Partnering with Liberia’s Ministry of health, the IRC is training health workers in administering vaccinations. They in turn form vaccination teams that are carrying out immunization campaigns in clinics, schools and markets in various underserved areas of the country.
In Nimba County, which is coming back to life after the war, 50 IRC technical specialists are vaccinating children and 150 health workers are out mobilizing the community to register their kids.
Perry’s mother was at home in Ganta when she heard the early morning announcement. IRC health workers, loaded in the back of a pick-up truck were driving through the streets and with bullhorn, urging parents to immunize their children. “Baby Ma, Baby Ma! Please bring your children out for vaccination today!”

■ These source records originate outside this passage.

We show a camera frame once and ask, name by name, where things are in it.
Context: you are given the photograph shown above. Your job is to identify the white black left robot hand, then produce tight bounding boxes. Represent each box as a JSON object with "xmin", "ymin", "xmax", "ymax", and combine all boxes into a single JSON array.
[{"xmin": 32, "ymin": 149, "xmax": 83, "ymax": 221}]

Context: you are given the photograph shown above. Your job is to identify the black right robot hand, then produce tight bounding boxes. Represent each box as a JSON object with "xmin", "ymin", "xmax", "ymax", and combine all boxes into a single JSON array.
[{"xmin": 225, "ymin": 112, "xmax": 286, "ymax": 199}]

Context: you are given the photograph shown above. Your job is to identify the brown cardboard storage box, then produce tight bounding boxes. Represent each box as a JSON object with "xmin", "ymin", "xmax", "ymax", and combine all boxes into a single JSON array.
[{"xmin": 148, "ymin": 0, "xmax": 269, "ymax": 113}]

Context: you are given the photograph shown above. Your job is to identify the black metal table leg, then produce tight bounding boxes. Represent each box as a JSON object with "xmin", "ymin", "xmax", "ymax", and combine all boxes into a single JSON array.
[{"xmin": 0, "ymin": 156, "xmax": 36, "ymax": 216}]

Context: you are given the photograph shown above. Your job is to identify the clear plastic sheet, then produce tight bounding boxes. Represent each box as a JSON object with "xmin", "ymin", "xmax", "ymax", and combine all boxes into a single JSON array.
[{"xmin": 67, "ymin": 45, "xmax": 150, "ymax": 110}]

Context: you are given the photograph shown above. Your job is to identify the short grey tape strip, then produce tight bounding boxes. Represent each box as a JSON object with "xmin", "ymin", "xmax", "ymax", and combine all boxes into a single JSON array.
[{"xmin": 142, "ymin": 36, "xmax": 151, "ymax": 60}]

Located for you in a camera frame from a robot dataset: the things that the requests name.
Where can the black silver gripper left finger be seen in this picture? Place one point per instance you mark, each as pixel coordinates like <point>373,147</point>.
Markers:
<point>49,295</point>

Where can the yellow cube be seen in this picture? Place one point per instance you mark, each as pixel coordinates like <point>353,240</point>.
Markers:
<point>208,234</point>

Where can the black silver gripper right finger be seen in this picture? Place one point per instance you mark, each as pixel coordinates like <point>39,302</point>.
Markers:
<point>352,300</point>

Joseph Walker, father of two-week-old Zaccariah, was on his way to work when he ran into a group of parents taking their children to an IRC clinic. He immediately returned home and brought his children to be immunized.

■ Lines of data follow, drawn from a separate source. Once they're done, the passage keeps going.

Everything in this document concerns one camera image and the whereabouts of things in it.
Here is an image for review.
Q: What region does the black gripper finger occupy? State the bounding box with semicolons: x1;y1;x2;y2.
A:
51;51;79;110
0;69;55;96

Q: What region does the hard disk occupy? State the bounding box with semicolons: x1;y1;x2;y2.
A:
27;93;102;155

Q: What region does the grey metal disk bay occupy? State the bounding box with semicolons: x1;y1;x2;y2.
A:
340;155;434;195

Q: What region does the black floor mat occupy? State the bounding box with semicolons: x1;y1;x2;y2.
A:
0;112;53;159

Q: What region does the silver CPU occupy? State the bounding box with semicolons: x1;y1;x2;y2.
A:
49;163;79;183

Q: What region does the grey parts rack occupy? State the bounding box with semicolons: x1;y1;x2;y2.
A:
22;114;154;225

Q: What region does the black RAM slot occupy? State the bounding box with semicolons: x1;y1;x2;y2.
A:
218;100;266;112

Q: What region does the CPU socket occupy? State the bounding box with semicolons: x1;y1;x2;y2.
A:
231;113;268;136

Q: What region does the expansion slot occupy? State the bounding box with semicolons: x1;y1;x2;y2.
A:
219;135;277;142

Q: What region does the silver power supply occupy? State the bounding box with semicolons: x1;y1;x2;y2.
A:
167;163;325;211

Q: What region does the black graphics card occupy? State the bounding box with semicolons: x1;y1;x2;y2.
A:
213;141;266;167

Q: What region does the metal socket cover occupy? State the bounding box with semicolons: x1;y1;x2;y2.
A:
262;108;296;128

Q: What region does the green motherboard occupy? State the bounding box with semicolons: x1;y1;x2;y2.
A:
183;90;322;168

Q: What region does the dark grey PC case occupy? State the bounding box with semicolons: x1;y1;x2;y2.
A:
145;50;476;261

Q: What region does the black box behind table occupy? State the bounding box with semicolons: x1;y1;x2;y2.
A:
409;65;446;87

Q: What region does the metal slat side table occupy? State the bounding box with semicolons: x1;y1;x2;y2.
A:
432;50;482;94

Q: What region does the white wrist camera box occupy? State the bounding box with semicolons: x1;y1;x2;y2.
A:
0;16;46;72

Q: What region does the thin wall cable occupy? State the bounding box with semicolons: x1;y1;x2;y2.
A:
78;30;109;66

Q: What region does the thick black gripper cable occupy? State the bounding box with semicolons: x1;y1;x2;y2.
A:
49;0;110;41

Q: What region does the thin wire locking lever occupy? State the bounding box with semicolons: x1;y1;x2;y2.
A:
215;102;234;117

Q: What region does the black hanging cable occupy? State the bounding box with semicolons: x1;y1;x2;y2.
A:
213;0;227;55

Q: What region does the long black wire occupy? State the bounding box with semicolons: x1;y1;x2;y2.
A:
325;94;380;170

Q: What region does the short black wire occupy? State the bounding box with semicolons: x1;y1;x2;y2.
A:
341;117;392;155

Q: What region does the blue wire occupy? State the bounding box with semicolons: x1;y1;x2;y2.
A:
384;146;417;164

The vaccination teams spend two days in set locations and then form mobile teams, which go out into the communities to maximize coverage and impact.
The IRC is implementing an identical immunization campaign in Montserrado County, the area surrounding the capital city of Monrovia which hosts a number of camps for internally displaced Liberians, a population especially vulnerable to disease.

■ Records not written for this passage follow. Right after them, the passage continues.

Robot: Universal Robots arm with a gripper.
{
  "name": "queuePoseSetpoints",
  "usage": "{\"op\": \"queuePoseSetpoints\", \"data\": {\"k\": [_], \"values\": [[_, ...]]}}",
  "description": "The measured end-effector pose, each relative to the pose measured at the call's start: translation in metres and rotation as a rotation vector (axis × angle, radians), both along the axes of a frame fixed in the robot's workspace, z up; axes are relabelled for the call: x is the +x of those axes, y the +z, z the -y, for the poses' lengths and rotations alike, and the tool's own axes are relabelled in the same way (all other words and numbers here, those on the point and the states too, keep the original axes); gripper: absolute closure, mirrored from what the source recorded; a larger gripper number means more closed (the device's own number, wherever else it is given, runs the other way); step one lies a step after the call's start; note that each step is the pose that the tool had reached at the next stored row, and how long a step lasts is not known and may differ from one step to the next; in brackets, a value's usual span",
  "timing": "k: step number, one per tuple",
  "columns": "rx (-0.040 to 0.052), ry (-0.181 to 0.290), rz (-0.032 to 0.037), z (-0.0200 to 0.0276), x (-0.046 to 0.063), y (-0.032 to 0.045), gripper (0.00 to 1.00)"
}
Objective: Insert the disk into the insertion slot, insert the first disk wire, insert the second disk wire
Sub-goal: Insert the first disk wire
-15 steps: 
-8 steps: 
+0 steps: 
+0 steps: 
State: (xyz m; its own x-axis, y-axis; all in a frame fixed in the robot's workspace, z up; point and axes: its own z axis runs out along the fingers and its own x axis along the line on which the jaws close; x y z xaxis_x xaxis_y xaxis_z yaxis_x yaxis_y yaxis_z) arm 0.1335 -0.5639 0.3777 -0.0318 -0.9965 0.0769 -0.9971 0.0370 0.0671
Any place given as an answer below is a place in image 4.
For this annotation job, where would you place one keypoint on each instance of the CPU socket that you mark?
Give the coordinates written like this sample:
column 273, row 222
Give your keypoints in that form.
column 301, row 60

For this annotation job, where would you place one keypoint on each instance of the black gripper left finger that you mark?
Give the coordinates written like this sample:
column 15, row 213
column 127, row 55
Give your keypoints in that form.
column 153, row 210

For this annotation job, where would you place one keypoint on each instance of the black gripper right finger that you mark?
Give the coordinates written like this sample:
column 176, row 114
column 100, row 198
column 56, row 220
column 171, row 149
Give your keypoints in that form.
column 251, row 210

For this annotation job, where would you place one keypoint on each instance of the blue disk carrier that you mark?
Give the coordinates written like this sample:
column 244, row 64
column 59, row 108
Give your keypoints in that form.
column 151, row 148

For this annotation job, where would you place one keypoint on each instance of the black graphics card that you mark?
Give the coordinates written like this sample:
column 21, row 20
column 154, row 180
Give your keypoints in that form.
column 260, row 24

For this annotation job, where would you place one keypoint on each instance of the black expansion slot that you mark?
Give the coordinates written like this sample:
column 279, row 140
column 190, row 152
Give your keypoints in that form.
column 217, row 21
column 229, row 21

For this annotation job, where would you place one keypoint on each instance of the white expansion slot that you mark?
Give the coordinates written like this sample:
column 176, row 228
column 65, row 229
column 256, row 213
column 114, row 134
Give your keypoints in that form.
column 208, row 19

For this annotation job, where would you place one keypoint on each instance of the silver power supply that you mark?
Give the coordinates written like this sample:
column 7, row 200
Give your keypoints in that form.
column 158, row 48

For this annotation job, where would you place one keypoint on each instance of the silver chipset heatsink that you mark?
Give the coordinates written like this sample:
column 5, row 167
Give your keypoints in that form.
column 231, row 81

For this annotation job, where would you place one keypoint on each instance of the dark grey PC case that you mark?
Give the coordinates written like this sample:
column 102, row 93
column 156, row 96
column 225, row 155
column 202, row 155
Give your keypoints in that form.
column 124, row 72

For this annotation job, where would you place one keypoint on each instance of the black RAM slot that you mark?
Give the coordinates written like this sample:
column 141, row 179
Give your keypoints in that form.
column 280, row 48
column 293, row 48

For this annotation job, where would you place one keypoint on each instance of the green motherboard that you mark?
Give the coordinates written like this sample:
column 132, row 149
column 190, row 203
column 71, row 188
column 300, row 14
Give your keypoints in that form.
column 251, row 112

Although Polio was thought to be nearly eradicated in Africa, 12 countries reported cases in the past year and a half. Liberia was not among them, but IRC health coordinator Dr. Margaret Itto warns that the civil war and resulting damage to the country’s infrastructure impeded the collection of reliable data. She fears that the disease may be looming in many of the less accessible places in the country. Itto says that only 40 percent of the country’s children have been immunized against polio. “Polio is a devastating childhood disease but easily preventable,” she says. “We are extremely excited to be part of the campaign. By attacking polio, we get one step closer to realizing one of ours main goals of helping to reduce child morbidity and mortality in Liberia.”